What to work on: Would you please copy each line of the data in which the string "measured" occurs?

Information shown:
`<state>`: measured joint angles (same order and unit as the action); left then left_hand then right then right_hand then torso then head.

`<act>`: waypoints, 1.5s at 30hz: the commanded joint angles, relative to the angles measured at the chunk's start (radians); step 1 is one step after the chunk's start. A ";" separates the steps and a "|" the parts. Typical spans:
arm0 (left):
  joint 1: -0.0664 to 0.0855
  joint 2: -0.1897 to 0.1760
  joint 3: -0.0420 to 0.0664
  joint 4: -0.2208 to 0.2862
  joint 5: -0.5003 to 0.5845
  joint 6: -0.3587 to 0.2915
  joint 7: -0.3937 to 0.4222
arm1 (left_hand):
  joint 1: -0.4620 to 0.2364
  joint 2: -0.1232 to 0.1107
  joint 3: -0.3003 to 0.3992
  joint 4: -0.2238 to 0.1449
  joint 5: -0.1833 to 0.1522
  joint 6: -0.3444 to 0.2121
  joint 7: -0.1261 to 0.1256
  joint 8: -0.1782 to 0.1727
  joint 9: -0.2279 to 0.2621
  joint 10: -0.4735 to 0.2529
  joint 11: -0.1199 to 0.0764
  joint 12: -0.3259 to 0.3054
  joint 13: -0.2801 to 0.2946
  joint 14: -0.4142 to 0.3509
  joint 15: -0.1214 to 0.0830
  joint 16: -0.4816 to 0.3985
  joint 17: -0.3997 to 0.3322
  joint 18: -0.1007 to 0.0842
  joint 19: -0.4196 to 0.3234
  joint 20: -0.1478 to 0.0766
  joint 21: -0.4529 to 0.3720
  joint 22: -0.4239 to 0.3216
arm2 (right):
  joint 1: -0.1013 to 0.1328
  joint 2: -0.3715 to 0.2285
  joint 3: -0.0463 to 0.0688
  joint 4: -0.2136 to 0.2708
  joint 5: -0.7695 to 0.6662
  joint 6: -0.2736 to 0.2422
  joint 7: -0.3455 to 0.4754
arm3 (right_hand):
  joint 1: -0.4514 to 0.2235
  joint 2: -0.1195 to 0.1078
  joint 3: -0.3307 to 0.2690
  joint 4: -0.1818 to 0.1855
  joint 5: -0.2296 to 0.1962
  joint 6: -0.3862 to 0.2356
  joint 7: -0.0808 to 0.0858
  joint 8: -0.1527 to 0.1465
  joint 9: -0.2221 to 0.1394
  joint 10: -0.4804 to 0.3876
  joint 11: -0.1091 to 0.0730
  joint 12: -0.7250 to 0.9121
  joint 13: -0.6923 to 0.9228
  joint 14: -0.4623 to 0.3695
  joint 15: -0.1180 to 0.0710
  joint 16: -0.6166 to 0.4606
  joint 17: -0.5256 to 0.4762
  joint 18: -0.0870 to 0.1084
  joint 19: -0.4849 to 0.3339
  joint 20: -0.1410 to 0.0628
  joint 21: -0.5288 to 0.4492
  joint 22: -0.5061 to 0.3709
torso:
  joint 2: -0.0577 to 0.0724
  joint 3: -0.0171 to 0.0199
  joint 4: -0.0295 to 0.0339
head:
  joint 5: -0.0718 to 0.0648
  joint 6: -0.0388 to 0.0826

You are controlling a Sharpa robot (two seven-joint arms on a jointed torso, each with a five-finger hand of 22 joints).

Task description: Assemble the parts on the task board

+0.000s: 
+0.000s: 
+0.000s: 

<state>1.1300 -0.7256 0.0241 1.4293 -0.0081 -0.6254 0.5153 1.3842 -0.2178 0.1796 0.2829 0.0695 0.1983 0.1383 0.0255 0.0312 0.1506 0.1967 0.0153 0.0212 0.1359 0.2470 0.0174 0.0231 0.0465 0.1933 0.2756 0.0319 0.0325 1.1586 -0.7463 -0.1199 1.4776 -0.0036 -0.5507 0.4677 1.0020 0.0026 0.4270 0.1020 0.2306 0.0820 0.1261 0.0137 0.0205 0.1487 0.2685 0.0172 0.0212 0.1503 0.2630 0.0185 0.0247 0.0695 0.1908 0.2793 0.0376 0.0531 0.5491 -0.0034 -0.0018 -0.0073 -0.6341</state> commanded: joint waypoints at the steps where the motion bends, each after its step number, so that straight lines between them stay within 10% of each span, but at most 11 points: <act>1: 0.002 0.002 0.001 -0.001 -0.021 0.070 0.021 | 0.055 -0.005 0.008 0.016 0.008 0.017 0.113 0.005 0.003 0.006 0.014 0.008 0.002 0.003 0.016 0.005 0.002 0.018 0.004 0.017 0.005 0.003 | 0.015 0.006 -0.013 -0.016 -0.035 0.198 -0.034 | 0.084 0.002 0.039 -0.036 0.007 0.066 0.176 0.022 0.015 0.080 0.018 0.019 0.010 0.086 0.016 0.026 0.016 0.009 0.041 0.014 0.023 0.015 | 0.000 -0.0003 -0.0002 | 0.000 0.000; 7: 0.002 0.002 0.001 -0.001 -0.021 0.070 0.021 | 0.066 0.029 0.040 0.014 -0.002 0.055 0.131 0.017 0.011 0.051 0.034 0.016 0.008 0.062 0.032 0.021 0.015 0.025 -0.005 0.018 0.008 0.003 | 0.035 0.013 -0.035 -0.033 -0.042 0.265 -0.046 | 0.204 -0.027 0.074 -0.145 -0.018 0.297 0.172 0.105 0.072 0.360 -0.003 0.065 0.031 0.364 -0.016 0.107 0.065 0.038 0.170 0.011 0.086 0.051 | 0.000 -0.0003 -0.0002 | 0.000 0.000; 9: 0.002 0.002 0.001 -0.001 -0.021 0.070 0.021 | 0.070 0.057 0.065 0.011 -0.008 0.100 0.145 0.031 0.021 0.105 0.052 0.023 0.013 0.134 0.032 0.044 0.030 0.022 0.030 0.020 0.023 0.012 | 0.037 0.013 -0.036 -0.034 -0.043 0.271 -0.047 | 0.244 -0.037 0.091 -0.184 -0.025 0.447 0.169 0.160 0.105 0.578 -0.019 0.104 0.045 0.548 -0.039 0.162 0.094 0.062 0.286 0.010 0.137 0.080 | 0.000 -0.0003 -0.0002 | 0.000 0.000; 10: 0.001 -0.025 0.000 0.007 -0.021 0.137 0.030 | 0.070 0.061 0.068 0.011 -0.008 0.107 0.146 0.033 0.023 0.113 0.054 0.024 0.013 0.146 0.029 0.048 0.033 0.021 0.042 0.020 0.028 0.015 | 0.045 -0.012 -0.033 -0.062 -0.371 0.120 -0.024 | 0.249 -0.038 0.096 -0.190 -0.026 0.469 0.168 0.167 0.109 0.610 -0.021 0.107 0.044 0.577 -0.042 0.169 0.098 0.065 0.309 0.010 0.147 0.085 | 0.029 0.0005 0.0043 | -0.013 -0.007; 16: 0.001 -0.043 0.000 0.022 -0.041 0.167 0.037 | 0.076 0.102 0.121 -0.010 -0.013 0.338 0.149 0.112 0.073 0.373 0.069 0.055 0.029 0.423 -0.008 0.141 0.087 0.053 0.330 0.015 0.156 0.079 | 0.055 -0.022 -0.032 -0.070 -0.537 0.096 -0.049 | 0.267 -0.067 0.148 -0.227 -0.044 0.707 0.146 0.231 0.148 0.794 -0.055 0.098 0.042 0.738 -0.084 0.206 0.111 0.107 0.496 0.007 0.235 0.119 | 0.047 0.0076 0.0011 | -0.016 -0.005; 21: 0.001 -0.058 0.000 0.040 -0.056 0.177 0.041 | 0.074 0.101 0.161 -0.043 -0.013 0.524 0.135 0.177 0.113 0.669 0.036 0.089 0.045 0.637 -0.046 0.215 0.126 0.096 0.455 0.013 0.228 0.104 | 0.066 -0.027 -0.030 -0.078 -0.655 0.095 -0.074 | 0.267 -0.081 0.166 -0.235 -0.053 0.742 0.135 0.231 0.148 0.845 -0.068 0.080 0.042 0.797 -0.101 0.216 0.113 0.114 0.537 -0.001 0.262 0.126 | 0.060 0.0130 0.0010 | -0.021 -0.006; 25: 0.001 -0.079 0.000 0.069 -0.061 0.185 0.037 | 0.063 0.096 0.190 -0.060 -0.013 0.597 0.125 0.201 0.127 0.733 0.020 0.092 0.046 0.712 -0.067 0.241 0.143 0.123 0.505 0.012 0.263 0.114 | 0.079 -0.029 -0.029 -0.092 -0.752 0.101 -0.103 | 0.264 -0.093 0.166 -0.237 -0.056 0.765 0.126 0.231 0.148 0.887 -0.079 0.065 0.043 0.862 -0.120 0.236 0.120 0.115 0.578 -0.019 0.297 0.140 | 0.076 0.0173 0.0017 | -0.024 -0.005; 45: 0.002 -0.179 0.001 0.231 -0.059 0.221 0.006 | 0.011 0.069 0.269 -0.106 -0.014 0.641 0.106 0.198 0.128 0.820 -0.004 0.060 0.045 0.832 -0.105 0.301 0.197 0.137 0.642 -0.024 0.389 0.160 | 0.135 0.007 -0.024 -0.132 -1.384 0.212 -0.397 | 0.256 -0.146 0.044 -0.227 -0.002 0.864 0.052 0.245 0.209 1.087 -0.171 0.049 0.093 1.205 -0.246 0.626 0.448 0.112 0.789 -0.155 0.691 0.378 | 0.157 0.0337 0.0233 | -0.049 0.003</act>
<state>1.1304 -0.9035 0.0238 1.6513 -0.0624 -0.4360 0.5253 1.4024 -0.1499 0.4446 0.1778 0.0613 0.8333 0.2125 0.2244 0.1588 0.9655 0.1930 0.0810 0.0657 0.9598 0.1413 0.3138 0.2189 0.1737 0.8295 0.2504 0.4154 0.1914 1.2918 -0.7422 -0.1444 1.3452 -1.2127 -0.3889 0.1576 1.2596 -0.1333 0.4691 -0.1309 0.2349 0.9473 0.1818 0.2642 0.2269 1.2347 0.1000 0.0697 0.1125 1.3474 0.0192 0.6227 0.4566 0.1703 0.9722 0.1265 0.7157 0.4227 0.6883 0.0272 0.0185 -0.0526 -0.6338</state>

Result below:
`<state>`: measured joint angles (same order and unit as the action); left then left_hand then right then right_hand then torso then head.
`<act>`: waypoints, 1.5s at 30hz: the commanded joint angles, relative to the angles measured at the chunk's start (radians); step 1 is one step after the chunk's start. A ";" separates the steps and a "|" the parts. Typical spans:

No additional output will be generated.